RECORDS SHOWN:
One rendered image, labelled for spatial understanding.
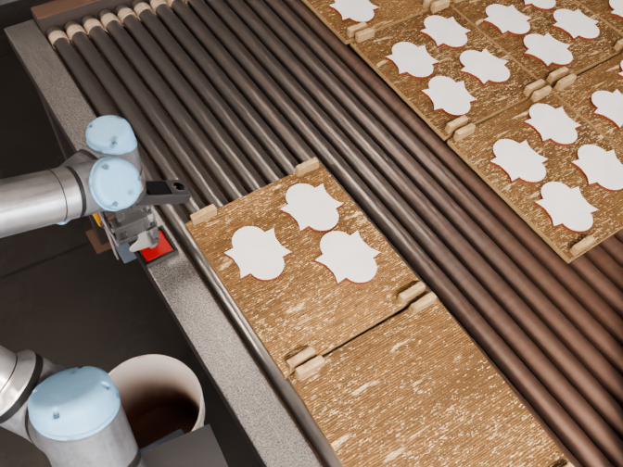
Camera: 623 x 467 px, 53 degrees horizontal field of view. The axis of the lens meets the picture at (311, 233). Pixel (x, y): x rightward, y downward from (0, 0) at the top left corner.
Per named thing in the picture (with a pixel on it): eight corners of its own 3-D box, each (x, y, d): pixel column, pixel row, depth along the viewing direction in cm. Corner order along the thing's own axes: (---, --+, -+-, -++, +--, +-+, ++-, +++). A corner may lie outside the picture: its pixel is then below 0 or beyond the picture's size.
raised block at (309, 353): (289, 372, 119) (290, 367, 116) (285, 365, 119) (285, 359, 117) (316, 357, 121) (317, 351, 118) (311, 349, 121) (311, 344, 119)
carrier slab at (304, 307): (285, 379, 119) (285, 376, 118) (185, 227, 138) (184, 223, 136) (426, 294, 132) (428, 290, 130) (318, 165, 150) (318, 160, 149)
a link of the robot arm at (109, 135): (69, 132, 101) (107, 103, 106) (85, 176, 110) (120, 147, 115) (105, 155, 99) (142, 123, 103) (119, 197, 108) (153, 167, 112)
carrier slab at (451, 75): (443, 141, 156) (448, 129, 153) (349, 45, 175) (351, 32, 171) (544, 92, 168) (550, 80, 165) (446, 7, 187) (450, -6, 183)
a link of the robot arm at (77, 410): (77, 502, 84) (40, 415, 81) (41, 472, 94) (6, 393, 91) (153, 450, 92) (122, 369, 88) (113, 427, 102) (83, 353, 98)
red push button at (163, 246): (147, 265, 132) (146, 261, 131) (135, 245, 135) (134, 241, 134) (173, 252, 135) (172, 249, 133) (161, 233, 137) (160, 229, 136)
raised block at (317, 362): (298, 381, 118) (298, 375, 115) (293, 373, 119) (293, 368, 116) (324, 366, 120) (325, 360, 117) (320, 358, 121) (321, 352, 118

==

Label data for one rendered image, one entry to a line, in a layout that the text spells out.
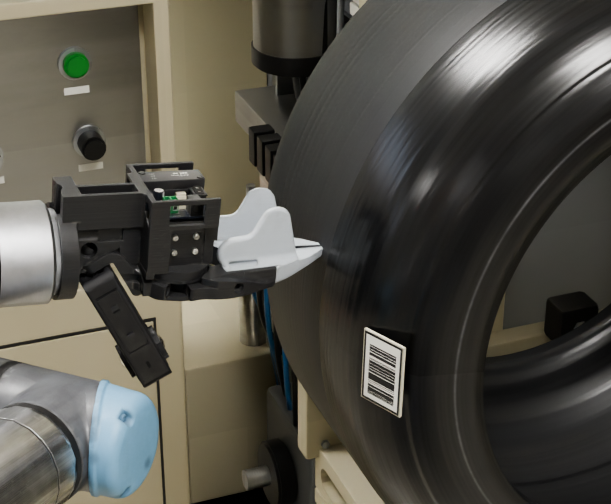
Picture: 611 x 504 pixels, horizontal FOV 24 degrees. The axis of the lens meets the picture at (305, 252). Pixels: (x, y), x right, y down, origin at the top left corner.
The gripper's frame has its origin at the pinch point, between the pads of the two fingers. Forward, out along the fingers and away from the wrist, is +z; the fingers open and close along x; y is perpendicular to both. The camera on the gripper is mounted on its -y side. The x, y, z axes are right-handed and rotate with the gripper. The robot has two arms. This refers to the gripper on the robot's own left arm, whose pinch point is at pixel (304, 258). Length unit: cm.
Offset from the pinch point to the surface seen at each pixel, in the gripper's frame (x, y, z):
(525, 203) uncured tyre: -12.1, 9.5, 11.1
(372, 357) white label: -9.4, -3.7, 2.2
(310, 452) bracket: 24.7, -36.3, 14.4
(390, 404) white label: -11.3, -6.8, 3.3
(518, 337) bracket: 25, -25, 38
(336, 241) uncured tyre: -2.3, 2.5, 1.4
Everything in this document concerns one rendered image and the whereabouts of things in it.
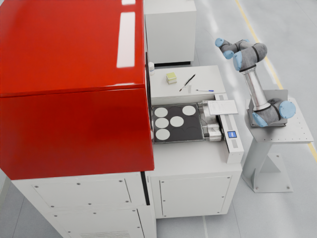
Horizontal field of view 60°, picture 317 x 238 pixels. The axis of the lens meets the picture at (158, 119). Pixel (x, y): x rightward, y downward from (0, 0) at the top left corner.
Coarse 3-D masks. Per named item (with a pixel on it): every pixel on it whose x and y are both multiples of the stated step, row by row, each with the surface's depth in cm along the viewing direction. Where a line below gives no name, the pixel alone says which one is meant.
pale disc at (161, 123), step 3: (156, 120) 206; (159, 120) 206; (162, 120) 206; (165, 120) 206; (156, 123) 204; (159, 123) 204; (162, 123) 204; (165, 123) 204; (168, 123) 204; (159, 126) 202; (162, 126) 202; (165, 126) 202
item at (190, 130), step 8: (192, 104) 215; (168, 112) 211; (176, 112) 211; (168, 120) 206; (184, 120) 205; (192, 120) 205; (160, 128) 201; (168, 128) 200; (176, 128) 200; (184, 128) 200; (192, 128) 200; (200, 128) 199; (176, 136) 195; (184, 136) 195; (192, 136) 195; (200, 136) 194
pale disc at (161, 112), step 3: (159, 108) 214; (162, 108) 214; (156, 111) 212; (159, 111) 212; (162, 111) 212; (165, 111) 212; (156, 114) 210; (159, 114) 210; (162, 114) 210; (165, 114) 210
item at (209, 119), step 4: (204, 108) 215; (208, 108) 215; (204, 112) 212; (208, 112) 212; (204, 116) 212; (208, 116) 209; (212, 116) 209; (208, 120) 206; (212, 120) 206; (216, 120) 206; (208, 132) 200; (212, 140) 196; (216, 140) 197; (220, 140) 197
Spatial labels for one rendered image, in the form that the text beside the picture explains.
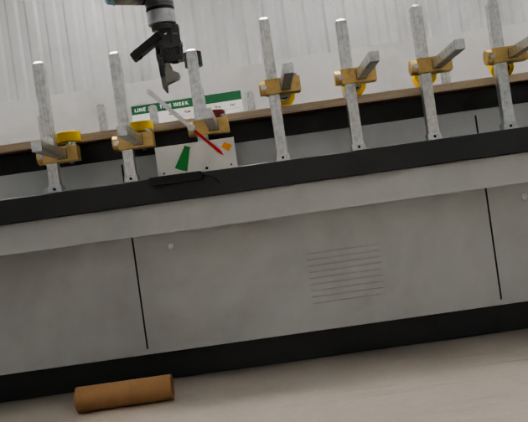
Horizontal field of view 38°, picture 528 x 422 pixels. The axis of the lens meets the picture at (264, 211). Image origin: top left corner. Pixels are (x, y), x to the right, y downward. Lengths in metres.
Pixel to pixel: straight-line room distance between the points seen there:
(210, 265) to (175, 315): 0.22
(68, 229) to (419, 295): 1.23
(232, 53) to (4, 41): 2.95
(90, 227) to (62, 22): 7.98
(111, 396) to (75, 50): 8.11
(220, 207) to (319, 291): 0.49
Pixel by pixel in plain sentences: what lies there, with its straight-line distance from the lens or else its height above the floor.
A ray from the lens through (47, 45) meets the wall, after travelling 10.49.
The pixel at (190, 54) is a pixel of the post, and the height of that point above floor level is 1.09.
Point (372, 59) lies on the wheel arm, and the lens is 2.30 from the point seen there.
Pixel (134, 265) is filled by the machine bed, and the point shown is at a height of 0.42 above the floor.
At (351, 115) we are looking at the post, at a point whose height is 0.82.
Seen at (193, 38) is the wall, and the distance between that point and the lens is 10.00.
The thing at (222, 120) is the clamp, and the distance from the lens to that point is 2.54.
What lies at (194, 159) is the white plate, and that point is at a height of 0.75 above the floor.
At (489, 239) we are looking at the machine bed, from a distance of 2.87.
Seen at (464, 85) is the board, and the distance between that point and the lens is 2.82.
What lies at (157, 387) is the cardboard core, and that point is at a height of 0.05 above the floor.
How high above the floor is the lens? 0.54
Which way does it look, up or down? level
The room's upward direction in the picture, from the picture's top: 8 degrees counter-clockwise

PROBLEM: Repeat exactly the lines of the listing above, from the one with "Pixel to pixel: straight-line" down to the one with "The room's upward"; both of those lines belong in the range.

YOUR SOLUTION:
Pixel to pixel: straight-line room distance between the points seen there:
(210, 265) to (175, 315): 0.22
(68, 229) to (419, 295): 1.23
(232, 53) to (4, 41): 2.95
(90, 227) to (62, 22): 7.98
(111, 396) to (75, 50): 8.11
(220, 207) to (319, 291): 0.49
Pixel by pixel in plain sentences: what lies there, with its straight-line distance from the lens or else its height above the floor.
A ray from the lens through (47, 45) meets the wall, after travelling 10.49.
The pixel at (190, 54) is a pixel of the post, and the height of that point above floor level is 1.09.
Point (372, 59) lies on the wheel arm, and the lens is 2.30 from the point seen there.
Pixel (134, 265) is filled by the machine bed, and the point shown is at a height of 0.42 above the floor.
At (351, 115) we are looking at the post, at a point whose height is 0.82.
Seen at (193, 38) is the wall, and the distance between that point and the lens is 10.00.
The thing at (222, 120) is the clamp, and the distance from the lens to that point is 2.54.
What lies at (194, 159) is the white plate, and that point is at a height of 0.75 above the floor.
At (489, 239) we are looking at the machine bed, from a distance of 2.87.
Seen at (464, 85) is the board, and the distance between that point and the lens is 2.82.
What lies at (157, 387) is the cardboard core, and that point is at a height of 0.05 above the floor.
How high above the floor is the lens? 0.54
Which way does it look, up or down? level
The room's upward direction in the picture, from the picture's top: 8 degrees counter-clockwise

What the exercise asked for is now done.